Title
AWS re:Invent 2022 - How Corning built E2E ML on a data lakehouse platform with Databricks (PRT321)
Summary
- Jess Cornell from Databricks introduced the session, highlighting Databricks' role as a leader in the Lakehouse paradigm and its partnership with AWS.
 - Databricks is known for creating Apache Spark, Delta Lake, and MLflow, and it aims to help data teams solve complex problems using data and AI.
 - The session focused on the convergence of BI and AI, the challenges of using separate platforms for data warehouses and data lakes, and how Databricks' Lakehouse platform addresses these issues.

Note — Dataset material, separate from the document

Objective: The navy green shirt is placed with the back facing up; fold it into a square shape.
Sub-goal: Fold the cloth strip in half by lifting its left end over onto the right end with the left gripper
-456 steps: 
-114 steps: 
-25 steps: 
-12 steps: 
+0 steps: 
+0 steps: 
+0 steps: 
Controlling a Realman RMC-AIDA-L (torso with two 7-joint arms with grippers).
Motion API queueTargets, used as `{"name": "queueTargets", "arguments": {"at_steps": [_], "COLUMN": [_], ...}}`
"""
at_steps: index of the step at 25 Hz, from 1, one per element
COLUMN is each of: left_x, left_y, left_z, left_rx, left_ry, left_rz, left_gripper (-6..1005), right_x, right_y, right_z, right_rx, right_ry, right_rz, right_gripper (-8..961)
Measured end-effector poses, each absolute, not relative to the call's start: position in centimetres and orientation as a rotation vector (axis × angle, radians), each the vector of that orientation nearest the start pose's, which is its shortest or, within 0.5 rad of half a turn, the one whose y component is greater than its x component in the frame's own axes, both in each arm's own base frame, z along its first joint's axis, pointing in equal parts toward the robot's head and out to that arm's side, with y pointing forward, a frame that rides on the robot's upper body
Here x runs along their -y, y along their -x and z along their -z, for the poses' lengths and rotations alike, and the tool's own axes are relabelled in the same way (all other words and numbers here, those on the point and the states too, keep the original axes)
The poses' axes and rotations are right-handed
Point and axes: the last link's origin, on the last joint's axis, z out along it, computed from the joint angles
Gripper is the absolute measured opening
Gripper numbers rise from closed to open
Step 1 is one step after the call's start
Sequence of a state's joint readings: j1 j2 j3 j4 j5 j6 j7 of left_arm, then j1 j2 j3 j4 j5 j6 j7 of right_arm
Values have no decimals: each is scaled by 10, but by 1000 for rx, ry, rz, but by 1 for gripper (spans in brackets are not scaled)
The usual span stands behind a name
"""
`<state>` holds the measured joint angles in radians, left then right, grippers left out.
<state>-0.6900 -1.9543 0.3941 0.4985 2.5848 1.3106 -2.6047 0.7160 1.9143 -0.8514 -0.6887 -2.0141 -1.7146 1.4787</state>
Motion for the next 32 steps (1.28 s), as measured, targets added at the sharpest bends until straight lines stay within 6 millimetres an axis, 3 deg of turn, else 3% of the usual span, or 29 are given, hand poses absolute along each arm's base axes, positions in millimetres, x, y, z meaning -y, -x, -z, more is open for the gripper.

 - Prem, a colleague of Jess, discussed the challenges in productionalizing machine learning and how Databricks simplifies the machine learning lifecycle on the Lakehouse platform.
 - Dennis Kamotsky from Corning Incorporated presented a case study on implementing machine learning for manufacturing on Databricks' Lakehouse platform.
 - Corning used Databricks to build a low-latency model for detecting whether parts were clean or dirty, which was deployed across all Corning Environmental Technologies plants worldwide.
 - The solution involved centralizing data in the cloud, training the model, registering it in MLflow, and deploying it on the edge.
 - The project led to a $2 million cost avoidance in the first year and received an award from the Manufacturing Leadership Council for AI and machine learning in the industry.
 
Insights
- The Lakehouse paradigm is gaining traction as it combines the benefits of data lakes and data warehouses, providing a unified platform for various data workloads.
 - Databricks' Lakehouse platform is multi-cloud and built on open formats and standards, which reduces the risk of vendor lock-in and technical debt.
 - Corning's use case demonstrates the practical application of Databricks' Lakehouse platform in a manufacturing context, showcasing the potential for AI to improve quality control and reduce costs.
 - The case study highlights the importance of cross-functional teams and the integration of data science, ML engineering, and application engineering to successfully deploy machine learning models in production.
 - The project's success is attributed to the ability to centralize data, leverage cloud resources for model training, and deploy models at the edge, which is a common requirement in manufacturing environments.
 - The approach taken by Corning can serve as a blueprint for other manufacturing companies looking to implement end-to-end machine learning solutions for quality control and process optimization.